**WHAT THE TASK REQUIRES**
Extract, without alteration, each line from the start of the listing to the line bearing "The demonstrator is".

**INFORMATION SHOWN**
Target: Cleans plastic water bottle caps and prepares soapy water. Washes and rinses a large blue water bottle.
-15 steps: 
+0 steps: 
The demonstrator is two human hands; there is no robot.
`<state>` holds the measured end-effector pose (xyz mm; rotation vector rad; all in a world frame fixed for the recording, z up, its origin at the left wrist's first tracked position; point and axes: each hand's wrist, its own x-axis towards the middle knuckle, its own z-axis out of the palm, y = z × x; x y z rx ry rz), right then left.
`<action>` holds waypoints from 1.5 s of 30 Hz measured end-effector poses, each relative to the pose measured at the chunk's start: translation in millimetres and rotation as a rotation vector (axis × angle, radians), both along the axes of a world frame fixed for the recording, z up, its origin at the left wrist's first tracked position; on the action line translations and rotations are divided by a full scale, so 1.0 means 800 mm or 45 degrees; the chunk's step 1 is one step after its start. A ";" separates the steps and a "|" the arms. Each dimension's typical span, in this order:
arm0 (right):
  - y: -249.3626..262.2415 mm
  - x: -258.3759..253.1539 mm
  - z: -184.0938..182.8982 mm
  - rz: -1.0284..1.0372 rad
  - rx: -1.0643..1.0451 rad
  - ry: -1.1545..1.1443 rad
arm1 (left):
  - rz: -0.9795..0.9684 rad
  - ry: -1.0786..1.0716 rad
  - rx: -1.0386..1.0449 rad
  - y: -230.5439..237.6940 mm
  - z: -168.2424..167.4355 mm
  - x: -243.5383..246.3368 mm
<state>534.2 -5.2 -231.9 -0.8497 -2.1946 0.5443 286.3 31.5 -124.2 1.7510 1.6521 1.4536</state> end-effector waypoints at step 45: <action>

**SOLUTION TO THIS PROBLEM**
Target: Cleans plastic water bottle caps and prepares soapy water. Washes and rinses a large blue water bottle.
-15 steps: 
+0 steps: 
The demonstrator is two human hands; there is no robot.

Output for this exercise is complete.